On Feb. 14, 2018, 19-year-old Nikolas Cruz killed 17 and injured another 17 students and staff at Marjory Stoneman Douglas High School in Parkland.
According to a Washington Post article dated Dec. 12, 2018, deputies assigned to go into the building during the shooting failed to do so, the school system was accused of keeping information from the public and even the FBI acknowledged wrongdoing by failing to act on a tip weeks before.
Ford said law enforcement has learned a lot from that mass killing as well as other school shootings since then, and “We’ll learn a lot about (better ways to address situations like) Uvalde.”
Salvador Ramos, 18, killed 19 children and two adults at Robb Elementary School in Uvalde, Texas, on May 24. According to the Texas Tribune, it was the deadliest shooting at a public school in the state’s history.
“I can look back at Columbine and their (law enforcement) techniques and it was ‘set up a perimeter and call for SWAT.’ Now we ‘make contact and cover.’ I think we evolved every time after a school shooting happened,” Ford said.

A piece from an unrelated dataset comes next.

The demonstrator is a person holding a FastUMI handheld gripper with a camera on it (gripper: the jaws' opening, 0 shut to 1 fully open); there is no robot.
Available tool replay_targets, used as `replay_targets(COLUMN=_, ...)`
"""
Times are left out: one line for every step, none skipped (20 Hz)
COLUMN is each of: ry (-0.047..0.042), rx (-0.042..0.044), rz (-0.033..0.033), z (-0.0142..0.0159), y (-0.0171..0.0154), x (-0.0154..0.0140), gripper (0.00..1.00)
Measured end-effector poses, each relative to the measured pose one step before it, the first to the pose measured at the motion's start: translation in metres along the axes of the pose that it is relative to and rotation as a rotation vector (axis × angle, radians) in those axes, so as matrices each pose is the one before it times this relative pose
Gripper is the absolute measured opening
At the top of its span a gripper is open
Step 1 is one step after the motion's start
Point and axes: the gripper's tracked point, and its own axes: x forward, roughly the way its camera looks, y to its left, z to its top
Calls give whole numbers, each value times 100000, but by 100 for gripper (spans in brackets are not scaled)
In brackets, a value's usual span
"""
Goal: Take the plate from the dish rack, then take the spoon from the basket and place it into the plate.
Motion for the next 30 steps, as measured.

He pointed out that the gunman in Uvalde had barricaded himself inside the school.
The sheriff said that here in Bay County, “All of our teams have shields and entry tools.”
And, he said, “We have to be reiterating with (law enforcement) that they have to go in and find the shooter.”
Ford plans to continue his department’s active shooter training.
“We need to continue to think of and implement ways to improve our response,” he said. “Keeping our kids safe is our No. 1 priority.”